▸ **Work task**: The lines below from the one with "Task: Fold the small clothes" up to and including the one with "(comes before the" are what you should set down, exactly and without pictures.

Dataset items
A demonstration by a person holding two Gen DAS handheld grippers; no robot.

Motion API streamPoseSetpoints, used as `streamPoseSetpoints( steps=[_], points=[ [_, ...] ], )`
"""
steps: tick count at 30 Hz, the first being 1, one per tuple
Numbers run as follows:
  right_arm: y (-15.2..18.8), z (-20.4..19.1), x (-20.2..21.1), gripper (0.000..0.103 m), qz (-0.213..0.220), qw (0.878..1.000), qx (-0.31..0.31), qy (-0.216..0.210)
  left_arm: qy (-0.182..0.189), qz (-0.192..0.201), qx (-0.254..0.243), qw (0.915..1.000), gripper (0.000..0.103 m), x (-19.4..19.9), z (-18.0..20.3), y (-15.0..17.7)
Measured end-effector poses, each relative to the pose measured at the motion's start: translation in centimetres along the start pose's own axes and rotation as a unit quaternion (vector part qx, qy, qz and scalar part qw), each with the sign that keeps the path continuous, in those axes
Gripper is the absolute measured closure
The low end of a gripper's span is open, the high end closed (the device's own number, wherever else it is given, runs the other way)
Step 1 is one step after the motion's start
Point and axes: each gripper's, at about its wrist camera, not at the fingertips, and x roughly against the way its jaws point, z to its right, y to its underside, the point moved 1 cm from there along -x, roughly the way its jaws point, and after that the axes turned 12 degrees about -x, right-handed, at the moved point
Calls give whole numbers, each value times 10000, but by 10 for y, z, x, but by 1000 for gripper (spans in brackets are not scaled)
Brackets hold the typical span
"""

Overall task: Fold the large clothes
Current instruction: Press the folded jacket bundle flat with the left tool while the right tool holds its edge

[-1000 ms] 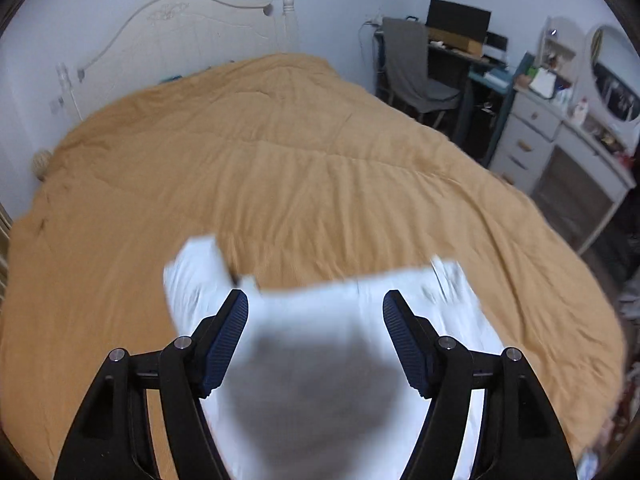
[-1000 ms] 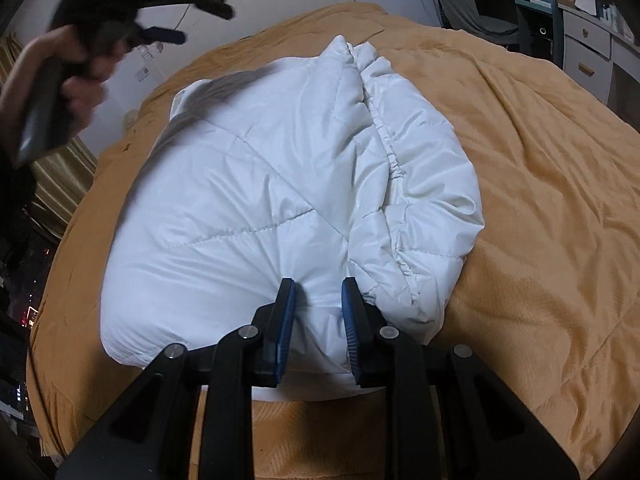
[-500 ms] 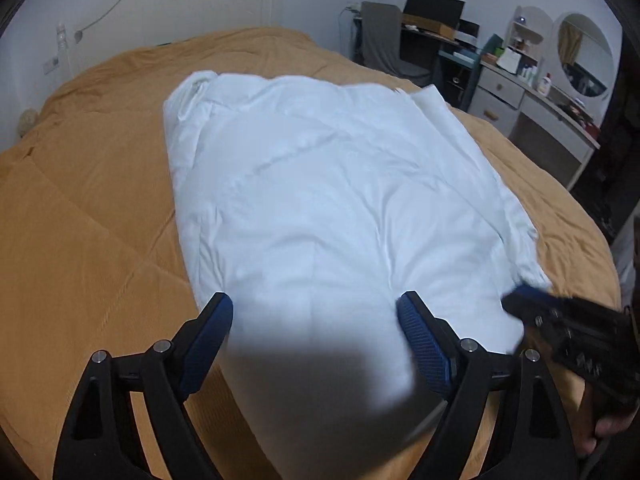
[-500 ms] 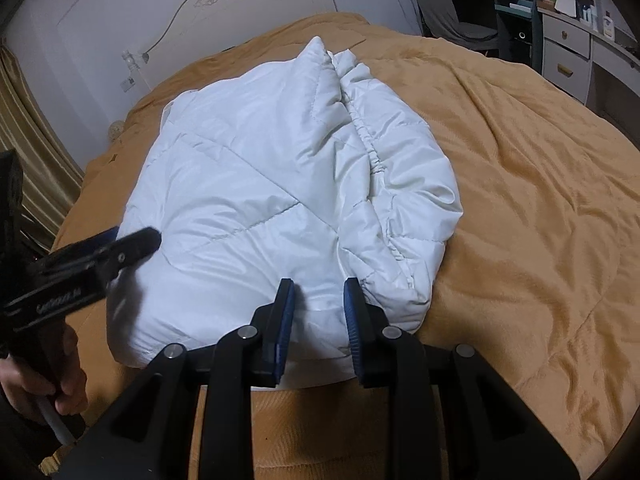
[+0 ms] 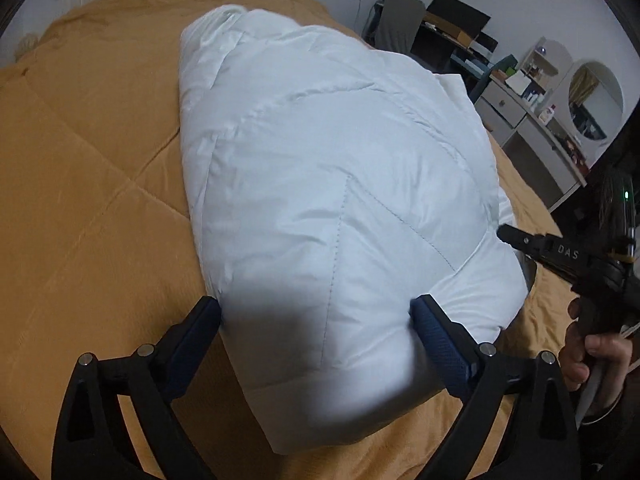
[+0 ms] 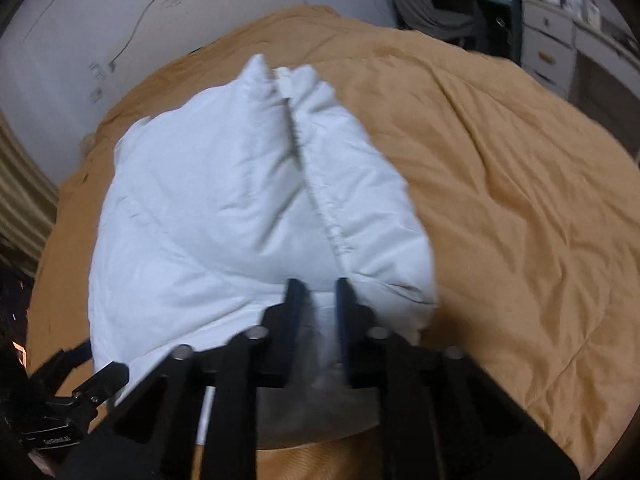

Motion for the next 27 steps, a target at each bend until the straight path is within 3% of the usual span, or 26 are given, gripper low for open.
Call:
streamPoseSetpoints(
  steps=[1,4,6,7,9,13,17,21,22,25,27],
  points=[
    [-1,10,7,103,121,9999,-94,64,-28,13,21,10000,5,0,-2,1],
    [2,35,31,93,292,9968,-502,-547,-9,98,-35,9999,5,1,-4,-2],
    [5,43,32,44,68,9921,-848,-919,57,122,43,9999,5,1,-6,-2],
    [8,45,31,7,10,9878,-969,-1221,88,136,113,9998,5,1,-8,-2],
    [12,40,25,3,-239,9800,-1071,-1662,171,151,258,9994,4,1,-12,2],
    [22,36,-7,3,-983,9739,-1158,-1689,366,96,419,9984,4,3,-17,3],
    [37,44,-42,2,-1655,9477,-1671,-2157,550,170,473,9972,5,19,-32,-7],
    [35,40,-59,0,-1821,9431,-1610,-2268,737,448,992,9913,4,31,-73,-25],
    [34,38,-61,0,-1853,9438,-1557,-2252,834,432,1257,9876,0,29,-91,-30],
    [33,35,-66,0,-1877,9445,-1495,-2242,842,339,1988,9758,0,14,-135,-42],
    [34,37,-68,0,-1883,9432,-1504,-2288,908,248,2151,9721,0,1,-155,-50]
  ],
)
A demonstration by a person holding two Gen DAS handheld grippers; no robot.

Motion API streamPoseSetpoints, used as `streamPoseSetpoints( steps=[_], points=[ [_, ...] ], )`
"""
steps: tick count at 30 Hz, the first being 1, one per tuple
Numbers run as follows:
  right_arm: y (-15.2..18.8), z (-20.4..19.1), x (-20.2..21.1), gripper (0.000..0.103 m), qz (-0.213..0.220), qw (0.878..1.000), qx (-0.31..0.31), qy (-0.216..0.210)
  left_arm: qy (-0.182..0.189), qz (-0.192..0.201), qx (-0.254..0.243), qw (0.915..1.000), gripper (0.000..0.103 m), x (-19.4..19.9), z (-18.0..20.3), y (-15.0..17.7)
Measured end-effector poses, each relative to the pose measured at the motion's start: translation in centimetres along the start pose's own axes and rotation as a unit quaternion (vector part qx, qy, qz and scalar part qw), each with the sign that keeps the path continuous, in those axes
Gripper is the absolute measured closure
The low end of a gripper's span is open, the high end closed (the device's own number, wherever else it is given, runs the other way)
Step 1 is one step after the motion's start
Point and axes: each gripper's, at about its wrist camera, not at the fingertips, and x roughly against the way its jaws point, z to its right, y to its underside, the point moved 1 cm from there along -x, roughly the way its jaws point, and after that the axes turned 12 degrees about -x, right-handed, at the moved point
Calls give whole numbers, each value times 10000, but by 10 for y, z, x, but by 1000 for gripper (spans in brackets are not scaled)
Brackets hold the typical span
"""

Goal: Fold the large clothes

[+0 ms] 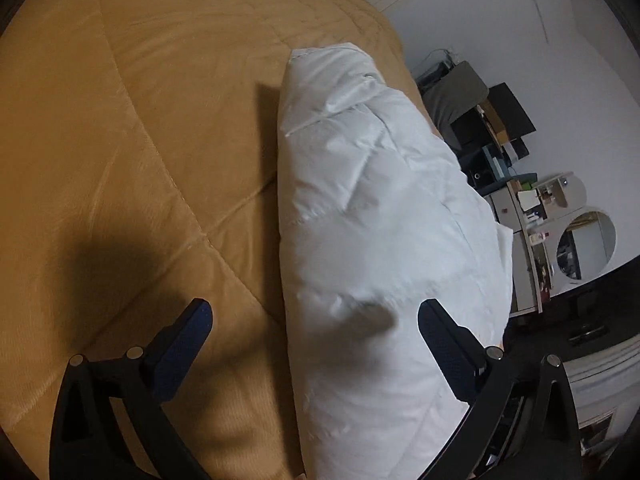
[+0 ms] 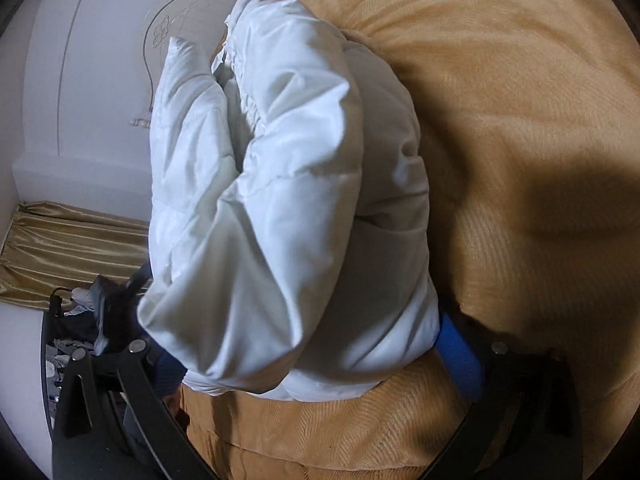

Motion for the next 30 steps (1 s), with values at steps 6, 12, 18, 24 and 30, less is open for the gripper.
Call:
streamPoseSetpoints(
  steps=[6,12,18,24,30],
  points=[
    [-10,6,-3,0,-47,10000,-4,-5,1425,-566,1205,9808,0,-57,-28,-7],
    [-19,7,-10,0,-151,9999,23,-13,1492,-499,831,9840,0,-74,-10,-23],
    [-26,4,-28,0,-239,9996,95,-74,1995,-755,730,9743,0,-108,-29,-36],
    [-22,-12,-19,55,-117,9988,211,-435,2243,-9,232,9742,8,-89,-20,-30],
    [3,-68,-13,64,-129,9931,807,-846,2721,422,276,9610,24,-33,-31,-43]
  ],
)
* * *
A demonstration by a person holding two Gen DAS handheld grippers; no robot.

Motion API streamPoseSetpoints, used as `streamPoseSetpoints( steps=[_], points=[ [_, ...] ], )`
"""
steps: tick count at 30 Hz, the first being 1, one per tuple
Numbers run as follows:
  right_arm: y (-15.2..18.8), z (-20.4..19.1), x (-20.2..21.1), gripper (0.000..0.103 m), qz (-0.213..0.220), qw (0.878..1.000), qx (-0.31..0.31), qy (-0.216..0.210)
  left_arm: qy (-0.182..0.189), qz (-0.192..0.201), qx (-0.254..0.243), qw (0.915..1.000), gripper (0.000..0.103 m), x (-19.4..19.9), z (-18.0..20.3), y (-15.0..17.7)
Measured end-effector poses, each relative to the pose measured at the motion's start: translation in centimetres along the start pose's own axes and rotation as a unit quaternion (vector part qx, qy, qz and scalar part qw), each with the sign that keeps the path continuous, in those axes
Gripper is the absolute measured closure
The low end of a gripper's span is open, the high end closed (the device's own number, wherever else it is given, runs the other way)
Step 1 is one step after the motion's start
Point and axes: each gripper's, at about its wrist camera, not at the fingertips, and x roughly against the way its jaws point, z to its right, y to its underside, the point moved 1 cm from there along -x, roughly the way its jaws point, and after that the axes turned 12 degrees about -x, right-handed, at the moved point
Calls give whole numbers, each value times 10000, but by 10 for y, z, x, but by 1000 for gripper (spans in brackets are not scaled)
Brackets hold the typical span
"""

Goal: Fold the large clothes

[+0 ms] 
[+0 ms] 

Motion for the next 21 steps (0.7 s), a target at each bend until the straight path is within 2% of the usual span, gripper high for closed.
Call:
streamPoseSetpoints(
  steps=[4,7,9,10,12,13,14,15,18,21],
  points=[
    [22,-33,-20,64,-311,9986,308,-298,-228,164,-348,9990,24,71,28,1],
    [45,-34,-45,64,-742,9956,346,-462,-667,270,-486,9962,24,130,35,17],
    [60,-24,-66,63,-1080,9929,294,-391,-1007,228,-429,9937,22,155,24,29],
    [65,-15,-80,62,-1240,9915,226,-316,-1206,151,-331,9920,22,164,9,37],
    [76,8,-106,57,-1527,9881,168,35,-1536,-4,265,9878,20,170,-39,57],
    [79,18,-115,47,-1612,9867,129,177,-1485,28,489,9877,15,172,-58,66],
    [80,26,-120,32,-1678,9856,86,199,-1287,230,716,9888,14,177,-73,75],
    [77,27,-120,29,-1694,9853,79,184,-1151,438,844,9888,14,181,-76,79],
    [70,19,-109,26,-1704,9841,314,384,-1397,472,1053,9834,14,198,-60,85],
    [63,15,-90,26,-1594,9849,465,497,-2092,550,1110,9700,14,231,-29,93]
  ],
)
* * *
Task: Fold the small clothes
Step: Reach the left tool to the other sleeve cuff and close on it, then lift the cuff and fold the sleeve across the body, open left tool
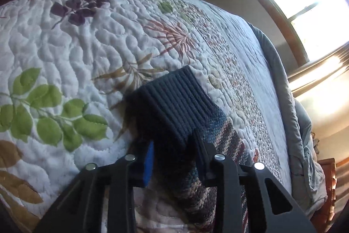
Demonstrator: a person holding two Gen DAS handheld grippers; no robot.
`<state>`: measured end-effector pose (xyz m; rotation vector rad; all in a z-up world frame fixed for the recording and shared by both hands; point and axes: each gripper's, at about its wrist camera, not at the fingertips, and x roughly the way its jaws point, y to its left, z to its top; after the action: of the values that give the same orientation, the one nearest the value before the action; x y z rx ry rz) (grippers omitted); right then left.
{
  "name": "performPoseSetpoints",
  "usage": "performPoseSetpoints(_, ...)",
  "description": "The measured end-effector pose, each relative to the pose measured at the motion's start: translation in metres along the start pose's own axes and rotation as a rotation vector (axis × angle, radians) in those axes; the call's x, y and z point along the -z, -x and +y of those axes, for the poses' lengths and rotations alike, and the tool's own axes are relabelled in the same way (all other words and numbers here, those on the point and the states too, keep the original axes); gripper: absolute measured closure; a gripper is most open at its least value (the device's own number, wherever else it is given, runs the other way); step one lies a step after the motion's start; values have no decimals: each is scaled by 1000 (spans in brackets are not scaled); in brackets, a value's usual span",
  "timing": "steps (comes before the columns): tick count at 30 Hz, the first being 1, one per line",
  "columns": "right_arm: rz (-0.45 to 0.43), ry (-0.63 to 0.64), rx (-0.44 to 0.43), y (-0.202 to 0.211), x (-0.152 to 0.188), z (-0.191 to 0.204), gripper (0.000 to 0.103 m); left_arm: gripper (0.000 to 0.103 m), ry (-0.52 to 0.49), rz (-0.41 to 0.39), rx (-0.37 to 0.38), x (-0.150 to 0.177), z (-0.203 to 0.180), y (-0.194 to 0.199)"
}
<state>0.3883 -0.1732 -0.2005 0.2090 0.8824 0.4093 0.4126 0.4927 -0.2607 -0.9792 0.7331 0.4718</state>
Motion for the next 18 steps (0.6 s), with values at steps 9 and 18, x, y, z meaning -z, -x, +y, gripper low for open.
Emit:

▸ **Output of the exercise**:
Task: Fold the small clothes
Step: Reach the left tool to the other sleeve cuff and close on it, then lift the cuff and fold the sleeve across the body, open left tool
Demonstrator: a person holding two Gen DAS handheld grippers; no robot.
`<state>`: measured end-effector pose (xyz m; rotation vector rad; all in a z-up world frame fixed for the recording and shared by both hands; point and axes: each gripper's, at about its wrist camera, not at the fingertips, and x roughly the way its jaws point, y to its left, z to its top; after the action: of the values that give the same orientation, the one nearest the value before the action; x y z rx ry rz) (grippers omitted); right then left.
{
  "name": "performPoseSetpoints",
  "usage": "performPoseSetpoints(_, ...)",
  "description": "The measured end-effector pose, each relative to the pose measured at the motion's start: translation in metres along the start pose's own axes and rotation as a rotation vector (axis × angle, radians) in those axes; the call's x, y and z point along the -z, -x and +y of those axes, for the poses' lengths and rotations alike, and the tool's own axes are relabelled in the same way (all other words and numbers here, those on the point and the states too, keep the original axes); gripper: absolute measured closure; a gripper is most open at its least value (the device's own number, wherever else it is given, runs the other way); step one lies a step after the motion's start; values have no decimals: each is scaled by 1000 (spans in brackets are not scaled); in brackets, a value's usual span",
  "timing": "steps (comes before the columns): tick count at 30 Hz, the first being 1, one per line",

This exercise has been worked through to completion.